There are other things to be done, and I left it verbose so you can hopefully see what is going on and see what else has to be done like check there is more than just "id" set in the POST vars but this should give you an idea of how to build up the query string.

The key is to marry var names to column names, and start to think about your code as arrays as spelt out by this guy in loops are good

[BuyAnswersLinks]

Cups code works great!

However I am having one problem, the code isnt inseting NULL like I need. If the customer does not fill in a text feild then the script will not update that column with NULL (well it doesnt update at all because of the array).

Someone suggested:

$sql_middle = ” $key = ” . ($value ? “‘” . mysql_real_escape_string($value) . “‘” : “NULL”) . “”;

However that code isnt working either, can someone take a look and see what I am doing wrong? thanks

[Cups]

Are you saying you have a field in a dbase which defaults to NULL (that was my premise after all) and you then set it to something, say "Mary" and you THEN want to reset it to NULL?

If so, I don't think you quote NULL, otherwise it is a string "NULL" - not the same thing.

PHP Code:

var_dump( NULL ) ;
// = null

var_dump( "NULL" ) ;
// = string 'NULL' (length=4) 

[BuyAnswersLinks]

Quote:

Originally Posted by Cups

Are you saying you have a field in a dbase which defaults to NULL (that was my premise after all) and you then set it to something, say "Mary" and you THEN want to reset it to NULL?

If so, I don't think you quote NULL, otherwise it is a string "NULL" - not the same thing.

Yes the column default is NULL, so when the customer submits a field that is empty then I would like to add NULL into the db to make it null.

Right now the script is only set up to update the fields that were non empty when the customer submitted the info, so if the customer leaves a field blank then the form will not change that particular field.

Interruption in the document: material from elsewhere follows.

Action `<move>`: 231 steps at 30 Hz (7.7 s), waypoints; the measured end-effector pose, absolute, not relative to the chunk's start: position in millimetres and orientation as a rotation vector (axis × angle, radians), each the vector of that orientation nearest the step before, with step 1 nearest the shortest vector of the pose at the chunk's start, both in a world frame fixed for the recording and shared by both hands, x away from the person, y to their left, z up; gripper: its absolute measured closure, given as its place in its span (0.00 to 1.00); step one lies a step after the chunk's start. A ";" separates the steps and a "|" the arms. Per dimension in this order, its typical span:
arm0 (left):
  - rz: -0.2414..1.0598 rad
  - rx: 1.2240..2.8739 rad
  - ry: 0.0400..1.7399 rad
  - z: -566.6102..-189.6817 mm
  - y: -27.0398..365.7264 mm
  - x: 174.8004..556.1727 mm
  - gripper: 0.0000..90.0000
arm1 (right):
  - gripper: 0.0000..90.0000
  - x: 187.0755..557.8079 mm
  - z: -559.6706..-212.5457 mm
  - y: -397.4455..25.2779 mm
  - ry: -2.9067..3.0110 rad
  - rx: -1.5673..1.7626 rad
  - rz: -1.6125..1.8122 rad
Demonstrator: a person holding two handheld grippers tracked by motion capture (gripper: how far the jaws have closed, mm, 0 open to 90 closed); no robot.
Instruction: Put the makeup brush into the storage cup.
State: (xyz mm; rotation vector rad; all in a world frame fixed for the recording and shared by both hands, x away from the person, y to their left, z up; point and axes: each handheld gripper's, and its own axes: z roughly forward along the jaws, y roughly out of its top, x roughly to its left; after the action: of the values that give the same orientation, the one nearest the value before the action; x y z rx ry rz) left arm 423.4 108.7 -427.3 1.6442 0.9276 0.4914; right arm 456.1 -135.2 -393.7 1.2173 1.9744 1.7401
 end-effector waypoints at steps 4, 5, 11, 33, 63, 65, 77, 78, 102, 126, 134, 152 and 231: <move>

I need it to add NULL into the db when a field is left empty on the form. Please bare with me because I am a newb, but I made the change below and it did not work

PHP Code:

    $sql_middle = " $key = " . ($value ? "'" . mysql_real_escape_string($value) . "'" : NULL) . ""; 

I took the quotes out of the NULL part, still doesnt work

If you could please suggest how to fix the null part that would help me out so much thanks

[danNL]

PHP Code:

foreach ( $_POST as $key => $value ) {

    $null_middle = " $key = NULL,";
    
    if (
        !empty( $value )
        && in_array( $key, $permitted )
    ) {
        
        $sql_middle .= " $key = '" . mysql_real_escape_string( $value) . "',";
       
    } else {
       
       $sql_middle .= $null_middle;
       
    }

} 

The problem, as far as I understand it, is that PHP NULL and db NULL are different, although they look the same to our eyes . Passing the PHP NULL to the db results in an empty string, if I'm not mistaken. The db needs the word NULL without quotes in the query as you've got in your example in #10 above; thus the code here should do the trick ...

[BuyAnswersLinks]

Quote:

Originally Posted by danNL

PHP Code:

foreach ( $_POST as $key => $value ) {



    $null_middle = " $key = NULL,";

    

    if (

        !empty( $value )

        && in_array( $key, $permitted )

    ) {

        

        $sql_middle .= " $key = '" . mysql_real_escape_string( $value) . "',";

       

    } else {

       

       $sql_middle .= $null_middle;

       

    }



} 

The problem, as far as I understand it, is that PHP NULL and db NULL are different, although they look the same to our eyes . Passing the PHP NULL to the db results in an empty string, if I'm not mistaken. The db needs the word NULL without quotes in the query as you've got in your example in #10 above; thus the code here should do the trick ...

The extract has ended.